- Supplied data -
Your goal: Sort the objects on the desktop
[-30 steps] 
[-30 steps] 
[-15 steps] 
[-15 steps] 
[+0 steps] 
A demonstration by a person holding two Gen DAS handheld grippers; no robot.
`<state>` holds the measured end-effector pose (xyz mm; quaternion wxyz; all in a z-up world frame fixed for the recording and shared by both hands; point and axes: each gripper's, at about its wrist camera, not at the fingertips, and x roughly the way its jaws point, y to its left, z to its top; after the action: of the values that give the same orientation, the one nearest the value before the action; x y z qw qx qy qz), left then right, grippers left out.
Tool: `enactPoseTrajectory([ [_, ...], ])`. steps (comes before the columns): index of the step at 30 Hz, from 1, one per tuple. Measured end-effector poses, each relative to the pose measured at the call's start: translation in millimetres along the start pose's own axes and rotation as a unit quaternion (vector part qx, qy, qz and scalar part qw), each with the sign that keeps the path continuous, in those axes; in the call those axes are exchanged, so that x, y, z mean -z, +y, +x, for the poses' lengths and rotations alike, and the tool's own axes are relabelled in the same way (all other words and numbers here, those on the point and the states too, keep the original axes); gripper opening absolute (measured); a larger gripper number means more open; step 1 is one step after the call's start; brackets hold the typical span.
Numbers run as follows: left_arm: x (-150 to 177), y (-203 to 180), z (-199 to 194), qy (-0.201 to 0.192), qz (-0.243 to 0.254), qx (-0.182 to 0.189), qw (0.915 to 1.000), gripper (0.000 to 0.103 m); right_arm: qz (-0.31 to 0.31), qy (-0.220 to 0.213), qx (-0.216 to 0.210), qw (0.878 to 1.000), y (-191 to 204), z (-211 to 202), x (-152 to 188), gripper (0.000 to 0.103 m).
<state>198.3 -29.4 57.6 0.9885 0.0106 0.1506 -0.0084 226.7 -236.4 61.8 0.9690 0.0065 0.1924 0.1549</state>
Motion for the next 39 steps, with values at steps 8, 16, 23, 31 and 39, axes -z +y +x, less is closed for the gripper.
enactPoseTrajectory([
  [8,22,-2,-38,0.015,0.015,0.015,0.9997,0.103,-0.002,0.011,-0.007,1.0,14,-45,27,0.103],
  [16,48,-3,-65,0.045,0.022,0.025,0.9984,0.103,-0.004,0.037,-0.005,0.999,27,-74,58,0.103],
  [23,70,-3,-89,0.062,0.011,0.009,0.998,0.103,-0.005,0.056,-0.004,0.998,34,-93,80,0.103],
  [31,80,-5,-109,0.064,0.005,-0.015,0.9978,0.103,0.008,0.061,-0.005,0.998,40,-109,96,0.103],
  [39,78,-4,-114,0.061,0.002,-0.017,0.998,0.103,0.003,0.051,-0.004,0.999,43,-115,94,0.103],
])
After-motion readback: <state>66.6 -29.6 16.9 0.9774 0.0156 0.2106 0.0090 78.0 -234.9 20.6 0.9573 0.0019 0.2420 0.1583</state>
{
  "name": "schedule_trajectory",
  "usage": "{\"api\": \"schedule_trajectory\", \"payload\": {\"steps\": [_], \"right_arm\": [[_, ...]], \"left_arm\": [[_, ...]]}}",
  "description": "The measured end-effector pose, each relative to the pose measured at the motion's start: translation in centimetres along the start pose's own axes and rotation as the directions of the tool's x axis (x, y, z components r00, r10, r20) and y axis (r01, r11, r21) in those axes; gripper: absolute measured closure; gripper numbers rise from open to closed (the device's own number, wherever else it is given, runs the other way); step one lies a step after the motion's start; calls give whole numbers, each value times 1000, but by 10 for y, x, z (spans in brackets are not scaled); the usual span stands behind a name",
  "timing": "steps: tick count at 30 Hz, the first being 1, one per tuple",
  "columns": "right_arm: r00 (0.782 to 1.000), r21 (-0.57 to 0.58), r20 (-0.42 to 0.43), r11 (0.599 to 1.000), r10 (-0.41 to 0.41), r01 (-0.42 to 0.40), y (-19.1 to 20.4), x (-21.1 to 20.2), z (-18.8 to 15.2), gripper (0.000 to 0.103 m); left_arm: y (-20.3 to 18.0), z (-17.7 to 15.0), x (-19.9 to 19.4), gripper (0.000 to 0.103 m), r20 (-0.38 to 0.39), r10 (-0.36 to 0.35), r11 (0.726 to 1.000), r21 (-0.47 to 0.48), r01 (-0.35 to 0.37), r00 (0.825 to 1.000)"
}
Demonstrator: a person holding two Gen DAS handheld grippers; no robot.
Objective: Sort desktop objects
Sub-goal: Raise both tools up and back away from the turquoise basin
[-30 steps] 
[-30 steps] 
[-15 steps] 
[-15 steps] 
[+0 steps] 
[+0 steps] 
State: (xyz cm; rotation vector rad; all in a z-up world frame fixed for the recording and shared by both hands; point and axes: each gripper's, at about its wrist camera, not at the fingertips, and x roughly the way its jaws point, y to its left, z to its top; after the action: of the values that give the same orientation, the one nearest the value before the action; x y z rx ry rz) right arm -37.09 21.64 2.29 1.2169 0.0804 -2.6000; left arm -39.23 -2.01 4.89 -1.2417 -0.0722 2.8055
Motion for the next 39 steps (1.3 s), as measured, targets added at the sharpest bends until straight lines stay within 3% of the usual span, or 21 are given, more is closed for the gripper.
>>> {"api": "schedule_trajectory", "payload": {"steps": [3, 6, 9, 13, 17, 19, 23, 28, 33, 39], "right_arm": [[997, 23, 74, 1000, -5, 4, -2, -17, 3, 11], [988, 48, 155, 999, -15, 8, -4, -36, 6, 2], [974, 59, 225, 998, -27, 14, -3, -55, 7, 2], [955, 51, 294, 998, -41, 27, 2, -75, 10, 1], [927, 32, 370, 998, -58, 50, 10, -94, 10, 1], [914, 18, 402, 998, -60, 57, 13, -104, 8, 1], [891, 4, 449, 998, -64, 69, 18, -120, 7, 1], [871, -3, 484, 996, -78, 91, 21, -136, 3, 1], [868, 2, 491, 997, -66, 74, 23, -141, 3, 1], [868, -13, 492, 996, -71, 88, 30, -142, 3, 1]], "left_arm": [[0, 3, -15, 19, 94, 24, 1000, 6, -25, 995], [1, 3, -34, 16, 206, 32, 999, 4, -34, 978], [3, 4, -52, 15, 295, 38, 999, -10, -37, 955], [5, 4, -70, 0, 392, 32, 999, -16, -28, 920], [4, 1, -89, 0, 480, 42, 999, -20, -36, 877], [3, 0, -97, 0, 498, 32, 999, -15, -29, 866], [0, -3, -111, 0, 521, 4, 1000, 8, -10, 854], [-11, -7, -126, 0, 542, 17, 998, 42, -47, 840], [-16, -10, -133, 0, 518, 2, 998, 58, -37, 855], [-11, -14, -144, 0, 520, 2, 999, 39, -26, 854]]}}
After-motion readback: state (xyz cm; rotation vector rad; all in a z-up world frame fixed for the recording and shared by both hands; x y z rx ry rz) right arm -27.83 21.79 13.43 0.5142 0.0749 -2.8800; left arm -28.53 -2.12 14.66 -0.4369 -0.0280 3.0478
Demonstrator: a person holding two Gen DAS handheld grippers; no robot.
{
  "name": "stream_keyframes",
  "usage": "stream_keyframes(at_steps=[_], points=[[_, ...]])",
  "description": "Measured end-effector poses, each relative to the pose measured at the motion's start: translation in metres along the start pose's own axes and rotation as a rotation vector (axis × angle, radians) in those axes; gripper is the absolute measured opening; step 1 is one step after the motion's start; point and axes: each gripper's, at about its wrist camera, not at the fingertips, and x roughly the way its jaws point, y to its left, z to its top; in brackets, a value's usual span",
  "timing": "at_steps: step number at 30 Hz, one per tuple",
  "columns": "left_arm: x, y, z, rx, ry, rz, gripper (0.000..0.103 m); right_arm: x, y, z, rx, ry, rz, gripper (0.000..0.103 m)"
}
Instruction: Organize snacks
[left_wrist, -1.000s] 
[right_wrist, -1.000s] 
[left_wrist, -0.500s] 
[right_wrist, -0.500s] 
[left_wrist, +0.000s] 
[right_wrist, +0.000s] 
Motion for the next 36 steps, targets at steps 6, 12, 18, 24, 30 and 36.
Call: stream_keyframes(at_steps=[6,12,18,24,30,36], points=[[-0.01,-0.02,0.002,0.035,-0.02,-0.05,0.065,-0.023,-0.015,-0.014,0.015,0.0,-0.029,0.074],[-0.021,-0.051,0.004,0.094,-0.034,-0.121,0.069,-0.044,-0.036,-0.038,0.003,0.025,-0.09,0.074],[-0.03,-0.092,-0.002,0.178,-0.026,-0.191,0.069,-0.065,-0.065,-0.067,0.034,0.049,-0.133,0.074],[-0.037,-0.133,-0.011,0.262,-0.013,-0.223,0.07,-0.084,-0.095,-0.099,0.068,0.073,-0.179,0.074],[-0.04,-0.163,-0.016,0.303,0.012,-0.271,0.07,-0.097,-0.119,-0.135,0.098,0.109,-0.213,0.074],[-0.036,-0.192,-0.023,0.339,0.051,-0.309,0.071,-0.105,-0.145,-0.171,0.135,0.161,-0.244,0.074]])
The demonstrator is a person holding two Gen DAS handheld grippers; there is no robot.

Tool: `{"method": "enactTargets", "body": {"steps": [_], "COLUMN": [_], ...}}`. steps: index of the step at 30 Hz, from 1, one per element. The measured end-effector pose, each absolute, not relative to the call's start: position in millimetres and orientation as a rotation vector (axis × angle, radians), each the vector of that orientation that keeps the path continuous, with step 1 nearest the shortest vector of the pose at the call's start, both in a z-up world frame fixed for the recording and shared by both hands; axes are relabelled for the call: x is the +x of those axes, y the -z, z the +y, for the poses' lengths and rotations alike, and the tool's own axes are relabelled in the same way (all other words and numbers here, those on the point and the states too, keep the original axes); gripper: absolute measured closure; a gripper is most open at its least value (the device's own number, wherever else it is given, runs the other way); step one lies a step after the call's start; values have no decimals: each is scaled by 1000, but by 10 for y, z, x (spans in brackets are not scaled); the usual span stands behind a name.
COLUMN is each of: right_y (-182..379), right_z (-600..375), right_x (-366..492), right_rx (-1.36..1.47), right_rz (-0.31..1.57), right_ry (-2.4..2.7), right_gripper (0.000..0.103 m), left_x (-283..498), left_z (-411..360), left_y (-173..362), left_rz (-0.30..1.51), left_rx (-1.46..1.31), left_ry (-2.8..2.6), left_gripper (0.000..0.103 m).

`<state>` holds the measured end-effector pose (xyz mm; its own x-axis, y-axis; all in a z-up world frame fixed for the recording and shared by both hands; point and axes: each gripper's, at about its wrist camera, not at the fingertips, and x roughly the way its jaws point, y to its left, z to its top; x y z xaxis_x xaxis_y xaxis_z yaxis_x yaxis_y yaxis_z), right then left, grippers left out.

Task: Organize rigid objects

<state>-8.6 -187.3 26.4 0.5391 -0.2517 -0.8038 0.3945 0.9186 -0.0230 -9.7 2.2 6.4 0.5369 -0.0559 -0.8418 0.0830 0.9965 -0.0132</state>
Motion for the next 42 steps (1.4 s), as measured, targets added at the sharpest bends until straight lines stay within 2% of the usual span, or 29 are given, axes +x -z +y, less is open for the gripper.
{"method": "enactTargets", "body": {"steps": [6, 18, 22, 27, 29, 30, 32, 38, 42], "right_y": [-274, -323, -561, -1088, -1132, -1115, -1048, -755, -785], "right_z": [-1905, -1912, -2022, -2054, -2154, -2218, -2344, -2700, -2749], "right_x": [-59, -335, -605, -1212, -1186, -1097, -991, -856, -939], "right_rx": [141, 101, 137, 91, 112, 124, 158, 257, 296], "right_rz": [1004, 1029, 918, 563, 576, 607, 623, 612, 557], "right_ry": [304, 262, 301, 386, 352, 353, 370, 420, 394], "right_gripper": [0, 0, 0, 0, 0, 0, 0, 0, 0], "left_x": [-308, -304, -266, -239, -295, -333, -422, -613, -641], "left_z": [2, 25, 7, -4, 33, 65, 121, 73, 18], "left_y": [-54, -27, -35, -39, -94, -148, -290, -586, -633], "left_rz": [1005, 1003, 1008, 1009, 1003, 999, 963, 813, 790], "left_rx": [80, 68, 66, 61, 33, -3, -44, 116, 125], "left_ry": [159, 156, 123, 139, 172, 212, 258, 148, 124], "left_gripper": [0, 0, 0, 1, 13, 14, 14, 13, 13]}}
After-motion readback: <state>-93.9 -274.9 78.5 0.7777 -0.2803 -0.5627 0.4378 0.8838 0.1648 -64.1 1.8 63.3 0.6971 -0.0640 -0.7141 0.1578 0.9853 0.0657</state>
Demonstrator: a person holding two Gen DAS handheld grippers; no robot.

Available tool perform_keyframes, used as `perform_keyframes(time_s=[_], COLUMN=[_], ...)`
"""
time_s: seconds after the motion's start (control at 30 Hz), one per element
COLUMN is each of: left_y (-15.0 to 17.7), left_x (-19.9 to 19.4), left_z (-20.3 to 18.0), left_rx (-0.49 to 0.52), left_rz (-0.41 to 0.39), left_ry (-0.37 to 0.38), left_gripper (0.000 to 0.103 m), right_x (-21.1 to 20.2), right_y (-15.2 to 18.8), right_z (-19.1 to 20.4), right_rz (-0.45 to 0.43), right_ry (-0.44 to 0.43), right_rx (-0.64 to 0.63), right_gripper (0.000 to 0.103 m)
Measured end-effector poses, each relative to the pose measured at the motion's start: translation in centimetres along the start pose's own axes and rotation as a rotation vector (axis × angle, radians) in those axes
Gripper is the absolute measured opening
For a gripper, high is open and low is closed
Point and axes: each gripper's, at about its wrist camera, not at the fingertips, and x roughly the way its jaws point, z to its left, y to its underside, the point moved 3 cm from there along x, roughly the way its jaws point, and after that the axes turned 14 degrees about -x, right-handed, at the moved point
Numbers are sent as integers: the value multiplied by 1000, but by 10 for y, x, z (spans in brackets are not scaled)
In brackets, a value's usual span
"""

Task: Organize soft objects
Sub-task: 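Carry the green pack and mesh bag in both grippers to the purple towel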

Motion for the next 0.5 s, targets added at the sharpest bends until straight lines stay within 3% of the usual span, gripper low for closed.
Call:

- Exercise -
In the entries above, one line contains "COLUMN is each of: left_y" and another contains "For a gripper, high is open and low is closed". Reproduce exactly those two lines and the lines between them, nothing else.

- Solution to the exercise -
COLUMN is each of: left_y (-15.0 to 17.7), left_x (-19.9 to 19.4), left_z (-20.3 to 18.0), left_rx (-0.49 to 0.52), left_rz (-0.41 to 0.39), left_ry (-0.37 to 0.38), left_gripper (0.000 to 0.103 m), right_x (-21.1 to 20.2), right_y (-15.2 to 18.8), right_z (-19.1 to 20.4), right_rz (-0.45 to 0.43), right_ry (-0.44 to 0.43), right_rx (-0.64 to 0.63), right_gripper (0.000 to 0.103 m)
Measured end-effector poses, each relative to the pose measured at the motion's start: translation in centimetres along the start pose's own axes and rotation as a rotation vector (axis × angle, radians) in those axes
Gripper is the absolute measured opening
For a gripper, high is open and low is closed

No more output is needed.